Development, characterization and in vitro evaluation of biodegradable rhein-loaded microparticles for treatment of osteoarthritis.

Rhein is an active metabolite of the drug diacerein, whose anti-inflammatory properties have been demonstrated in both in vitro and in vivo models. However, the low oral bioavailability of rhein has limited its utility as a potential treatment of osteoarthritis (OA), a chronic inflammatory disease. In order to overcome this limitation, the aim of this work was the development of a drug delivery system intended for intra-articular administration of rhein, based on polymeric biodegradable PLGA microparticles (MPs) loaded with the drug. The MPs, prepared by the emulsion-solvent evaporation technique were characterized in terms of several parameters including morphology, encapsulation efficiency, molecular interactions between components of the formulation and in vitro release profiling.
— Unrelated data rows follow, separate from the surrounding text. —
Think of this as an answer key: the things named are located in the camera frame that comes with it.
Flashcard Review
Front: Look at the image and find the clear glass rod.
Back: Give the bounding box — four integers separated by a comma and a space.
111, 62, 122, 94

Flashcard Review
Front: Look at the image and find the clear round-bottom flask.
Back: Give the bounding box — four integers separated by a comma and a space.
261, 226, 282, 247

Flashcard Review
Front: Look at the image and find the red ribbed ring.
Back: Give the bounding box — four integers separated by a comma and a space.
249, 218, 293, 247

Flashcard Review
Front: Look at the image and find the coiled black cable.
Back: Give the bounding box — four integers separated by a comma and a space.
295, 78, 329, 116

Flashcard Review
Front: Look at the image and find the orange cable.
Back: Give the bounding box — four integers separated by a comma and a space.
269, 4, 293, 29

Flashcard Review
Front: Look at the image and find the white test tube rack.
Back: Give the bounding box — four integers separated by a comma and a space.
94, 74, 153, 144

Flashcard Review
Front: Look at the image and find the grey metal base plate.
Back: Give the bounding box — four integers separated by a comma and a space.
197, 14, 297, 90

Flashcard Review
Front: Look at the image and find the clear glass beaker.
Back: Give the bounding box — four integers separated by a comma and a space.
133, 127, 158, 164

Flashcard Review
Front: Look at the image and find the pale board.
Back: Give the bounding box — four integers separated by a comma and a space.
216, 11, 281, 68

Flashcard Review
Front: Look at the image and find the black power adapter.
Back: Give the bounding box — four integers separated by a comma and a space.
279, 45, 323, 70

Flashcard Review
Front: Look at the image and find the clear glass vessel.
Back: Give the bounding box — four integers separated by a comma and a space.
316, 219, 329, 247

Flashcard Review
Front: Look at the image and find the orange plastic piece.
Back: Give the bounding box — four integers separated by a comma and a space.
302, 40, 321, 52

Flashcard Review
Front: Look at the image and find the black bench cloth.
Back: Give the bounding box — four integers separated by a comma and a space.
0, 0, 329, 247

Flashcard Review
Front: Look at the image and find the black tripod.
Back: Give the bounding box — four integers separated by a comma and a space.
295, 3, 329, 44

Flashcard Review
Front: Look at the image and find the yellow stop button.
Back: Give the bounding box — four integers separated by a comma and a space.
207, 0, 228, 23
Furthermore, cell-based in vitro studies were performed to evaluate the cytotoxicity of the formulations and their effect on the release of inflammatory markers including pro-inflammatory cytokines and reactive oxygen species (ROS). Scanning electron microscopy demonstrated that the prepared MPs exhibited an almost spherical shape with smooth surface. The size distribution of the prepared MPs ranged between 1.9 and 7.9μm, with mean diameter of 4.23±0.87μm. The optimal encapsulation efficiency of rhein was 63.8±3.0%. The results of powder X-ray diffraction and differential scanning calorimetry studies demonstrated that the active ingredient is partially the crystalline state, dispersed in the polymer matrix. This outcome is somewhat reflected in the release kinetics of rhein from the MPs. The cytotoxicity evaluation, carried out in macrophages derived from THP-1 cells, showed that both rhein-loaded MPs and unloaded MPs did not significantly affect the cell viability at MP concentrations up to 13.8μM. In lipopolysaccharide-activated macrophages, the rhein-loaded MPs significantly decreased the production of interleukin-1β (IL-1β) and (ROS), when compared to the unloaded MPs. In conclusion, the results of this preliminary study suggest that an MP-based formulation of rhein could be tested in animal models of inflammation, aiming for an injectable commercial product capable of providing a therapeutic solution to patients suffering from chronic joint diseases.